◆ What you need to do:
How many lines in the entries below contain the string "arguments"? Reply with the number only.

________

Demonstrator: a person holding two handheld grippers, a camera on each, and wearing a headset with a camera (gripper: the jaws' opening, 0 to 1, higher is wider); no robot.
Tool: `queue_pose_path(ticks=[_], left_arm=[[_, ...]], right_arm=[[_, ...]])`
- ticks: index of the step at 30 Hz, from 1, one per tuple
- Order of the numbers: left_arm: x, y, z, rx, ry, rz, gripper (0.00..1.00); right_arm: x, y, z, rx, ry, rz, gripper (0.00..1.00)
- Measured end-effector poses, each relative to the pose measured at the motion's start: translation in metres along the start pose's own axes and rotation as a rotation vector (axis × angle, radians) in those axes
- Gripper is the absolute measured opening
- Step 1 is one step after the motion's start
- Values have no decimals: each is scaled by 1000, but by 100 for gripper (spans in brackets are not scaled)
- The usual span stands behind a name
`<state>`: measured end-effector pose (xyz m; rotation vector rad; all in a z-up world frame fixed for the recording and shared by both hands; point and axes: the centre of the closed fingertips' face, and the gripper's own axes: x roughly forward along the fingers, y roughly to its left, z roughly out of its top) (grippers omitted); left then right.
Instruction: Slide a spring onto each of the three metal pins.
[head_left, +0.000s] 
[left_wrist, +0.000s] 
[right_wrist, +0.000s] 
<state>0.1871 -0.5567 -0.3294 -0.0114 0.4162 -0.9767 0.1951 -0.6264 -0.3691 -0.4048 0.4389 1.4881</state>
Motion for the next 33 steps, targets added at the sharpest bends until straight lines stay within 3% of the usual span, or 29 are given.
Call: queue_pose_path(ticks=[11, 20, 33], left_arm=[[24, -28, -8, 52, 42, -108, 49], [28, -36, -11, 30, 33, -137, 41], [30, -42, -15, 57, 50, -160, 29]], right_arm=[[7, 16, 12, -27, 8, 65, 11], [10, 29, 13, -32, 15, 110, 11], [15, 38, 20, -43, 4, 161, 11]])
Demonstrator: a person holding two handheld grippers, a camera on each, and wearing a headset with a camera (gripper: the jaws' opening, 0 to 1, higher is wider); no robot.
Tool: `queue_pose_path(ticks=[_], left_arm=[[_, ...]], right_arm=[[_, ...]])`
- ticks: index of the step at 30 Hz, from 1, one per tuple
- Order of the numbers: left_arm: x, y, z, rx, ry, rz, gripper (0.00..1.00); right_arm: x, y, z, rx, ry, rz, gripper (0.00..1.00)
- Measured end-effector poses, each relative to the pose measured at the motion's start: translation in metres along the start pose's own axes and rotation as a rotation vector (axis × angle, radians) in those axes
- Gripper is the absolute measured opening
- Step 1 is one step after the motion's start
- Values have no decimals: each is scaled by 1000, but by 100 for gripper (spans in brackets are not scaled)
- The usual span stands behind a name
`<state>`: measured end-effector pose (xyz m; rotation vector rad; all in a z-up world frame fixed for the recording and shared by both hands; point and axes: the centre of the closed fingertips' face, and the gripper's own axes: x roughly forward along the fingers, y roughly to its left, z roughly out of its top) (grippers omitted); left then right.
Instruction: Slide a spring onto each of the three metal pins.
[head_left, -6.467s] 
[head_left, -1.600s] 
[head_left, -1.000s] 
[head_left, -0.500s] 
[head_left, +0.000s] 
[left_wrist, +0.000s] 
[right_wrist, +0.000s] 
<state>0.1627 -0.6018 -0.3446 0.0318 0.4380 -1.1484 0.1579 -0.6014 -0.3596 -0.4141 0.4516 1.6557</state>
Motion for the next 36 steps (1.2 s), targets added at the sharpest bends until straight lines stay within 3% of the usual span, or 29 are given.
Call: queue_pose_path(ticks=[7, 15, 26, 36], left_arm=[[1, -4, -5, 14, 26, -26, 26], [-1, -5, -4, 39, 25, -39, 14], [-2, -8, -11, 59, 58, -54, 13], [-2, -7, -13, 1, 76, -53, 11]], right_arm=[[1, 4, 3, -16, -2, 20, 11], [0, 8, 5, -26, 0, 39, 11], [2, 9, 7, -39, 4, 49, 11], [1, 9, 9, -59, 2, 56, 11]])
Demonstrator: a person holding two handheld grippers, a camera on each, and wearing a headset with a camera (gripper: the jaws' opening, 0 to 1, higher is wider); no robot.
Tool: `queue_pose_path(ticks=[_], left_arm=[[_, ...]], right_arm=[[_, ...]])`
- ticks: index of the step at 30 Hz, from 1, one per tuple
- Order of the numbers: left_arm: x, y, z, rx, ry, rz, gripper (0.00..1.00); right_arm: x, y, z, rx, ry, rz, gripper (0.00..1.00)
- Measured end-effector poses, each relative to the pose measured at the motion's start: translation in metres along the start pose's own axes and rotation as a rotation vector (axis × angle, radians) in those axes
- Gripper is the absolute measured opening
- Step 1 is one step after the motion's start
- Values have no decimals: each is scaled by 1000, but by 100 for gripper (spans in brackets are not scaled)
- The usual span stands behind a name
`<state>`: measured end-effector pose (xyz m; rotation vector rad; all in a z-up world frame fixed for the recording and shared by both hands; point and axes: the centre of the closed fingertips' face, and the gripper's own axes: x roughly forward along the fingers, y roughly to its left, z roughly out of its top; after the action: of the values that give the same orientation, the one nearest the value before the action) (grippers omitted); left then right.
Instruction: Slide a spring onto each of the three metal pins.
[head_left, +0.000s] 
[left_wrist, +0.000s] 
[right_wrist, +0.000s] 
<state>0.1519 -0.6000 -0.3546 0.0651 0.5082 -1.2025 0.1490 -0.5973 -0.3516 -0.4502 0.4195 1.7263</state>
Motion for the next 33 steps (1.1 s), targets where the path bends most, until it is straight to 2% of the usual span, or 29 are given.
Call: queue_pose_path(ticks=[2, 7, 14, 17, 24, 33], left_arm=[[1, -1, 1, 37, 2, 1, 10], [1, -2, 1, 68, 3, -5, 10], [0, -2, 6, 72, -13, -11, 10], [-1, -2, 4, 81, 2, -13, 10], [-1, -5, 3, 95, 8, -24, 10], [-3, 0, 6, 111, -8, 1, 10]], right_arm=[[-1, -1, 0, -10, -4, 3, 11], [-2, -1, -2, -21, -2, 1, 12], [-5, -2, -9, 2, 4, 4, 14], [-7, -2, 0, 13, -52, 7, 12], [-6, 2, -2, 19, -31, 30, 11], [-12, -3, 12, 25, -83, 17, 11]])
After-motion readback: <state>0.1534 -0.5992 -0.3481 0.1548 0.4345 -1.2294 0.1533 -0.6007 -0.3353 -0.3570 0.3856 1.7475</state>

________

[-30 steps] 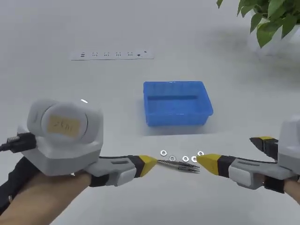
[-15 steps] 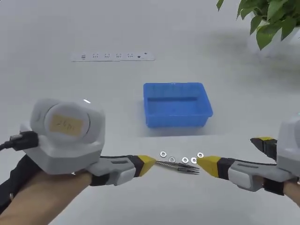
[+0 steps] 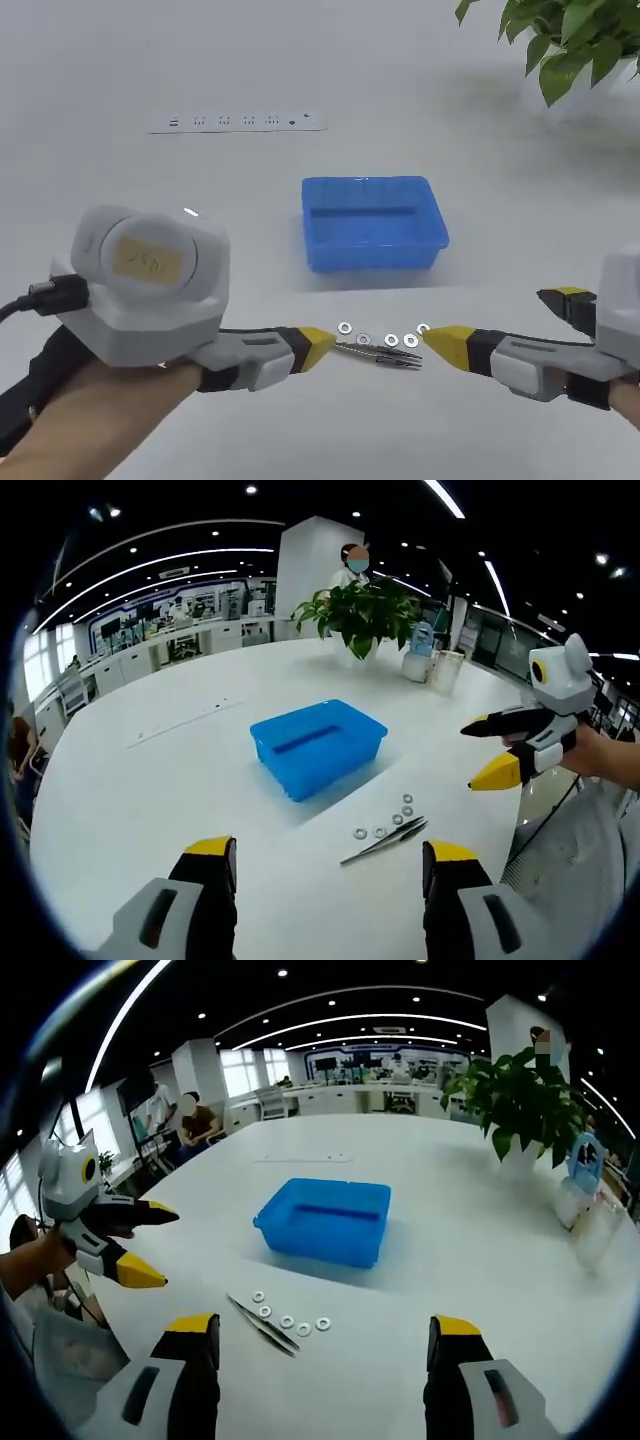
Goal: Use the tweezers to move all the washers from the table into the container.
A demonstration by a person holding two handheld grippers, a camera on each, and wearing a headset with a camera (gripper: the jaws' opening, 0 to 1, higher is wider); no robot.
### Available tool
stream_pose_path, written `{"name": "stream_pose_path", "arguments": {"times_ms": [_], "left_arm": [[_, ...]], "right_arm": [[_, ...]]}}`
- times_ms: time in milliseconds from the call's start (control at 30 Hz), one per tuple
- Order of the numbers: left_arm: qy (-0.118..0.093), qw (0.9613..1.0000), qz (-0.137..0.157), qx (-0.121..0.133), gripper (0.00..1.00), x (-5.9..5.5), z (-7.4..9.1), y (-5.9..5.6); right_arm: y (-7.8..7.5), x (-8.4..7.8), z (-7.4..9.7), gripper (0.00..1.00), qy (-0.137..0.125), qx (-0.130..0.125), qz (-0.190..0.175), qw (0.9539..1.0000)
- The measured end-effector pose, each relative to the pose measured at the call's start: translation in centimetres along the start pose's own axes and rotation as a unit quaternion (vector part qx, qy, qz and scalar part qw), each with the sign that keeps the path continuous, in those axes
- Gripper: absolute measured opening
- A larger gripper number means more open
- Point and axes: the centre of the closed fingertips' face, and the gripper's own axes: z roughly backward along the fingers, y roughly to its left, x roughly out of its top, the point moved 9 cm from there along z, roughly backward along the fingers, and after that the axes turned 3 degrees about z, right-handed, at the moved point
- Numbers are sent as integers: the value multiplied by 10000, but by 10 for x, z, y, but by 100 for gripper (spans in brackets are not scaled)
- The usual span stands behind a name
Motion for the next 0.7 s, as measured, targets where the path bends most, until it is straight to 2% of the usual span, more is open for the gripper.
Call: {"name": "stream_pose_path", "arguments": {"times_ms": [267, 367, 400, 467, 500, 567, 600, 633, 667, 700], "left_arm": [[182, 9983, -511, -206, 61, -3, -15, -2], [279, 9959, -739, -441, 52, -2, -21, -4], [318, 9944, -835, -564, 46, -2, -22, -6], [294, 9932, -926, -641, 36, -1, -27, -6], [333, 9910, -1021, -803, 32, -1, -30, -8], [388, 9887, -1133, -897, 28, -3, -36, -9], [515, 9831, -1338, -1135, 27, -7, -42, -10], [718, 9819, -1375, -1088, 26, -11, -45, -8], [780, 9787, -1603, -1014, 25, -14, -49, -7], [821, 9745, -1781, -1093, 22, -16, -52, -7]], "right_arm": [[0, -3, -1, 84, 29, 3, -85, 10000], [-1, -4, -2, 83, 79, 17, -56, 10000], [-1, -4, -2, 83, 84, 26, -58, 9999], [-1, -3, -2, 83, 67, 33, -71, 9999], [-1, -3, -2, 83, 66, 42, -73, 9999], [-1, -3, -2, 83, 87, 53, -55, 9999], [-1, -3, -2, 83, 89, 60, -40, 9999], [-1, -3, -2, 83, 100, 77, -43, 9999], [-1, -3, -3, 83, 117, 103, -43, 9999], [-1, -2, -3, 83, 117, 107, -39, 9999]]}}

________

◆ Exercise solution:
2